▶ _Task to complete_
In the material below, write out each line word for word and omit the pictures.

—————

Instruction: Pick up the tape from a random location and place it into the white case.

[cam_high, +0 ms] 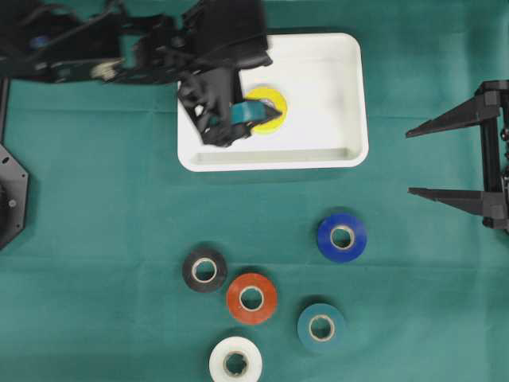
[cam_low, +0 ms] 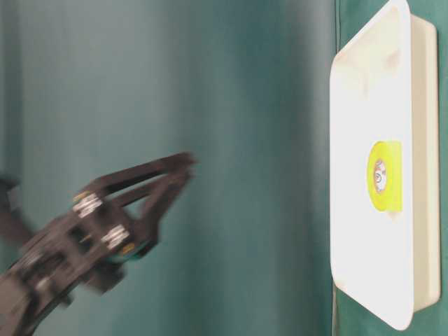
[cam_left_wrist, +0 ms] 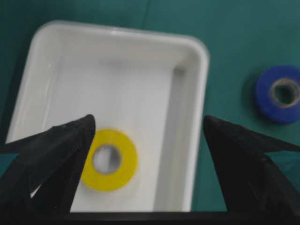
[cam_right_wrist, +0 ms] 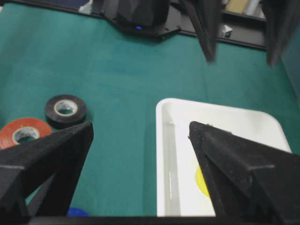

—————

▶ _Task result_
Instruction: Pick up the tape from a random location and place it into the white case.

[cam_high, +0 ms] 
[cam_low, +0 ms] 
[cam_left_wrist, +0 ms] 
[cam_right_wrist, +0 ms] 

With this, the answer is finished.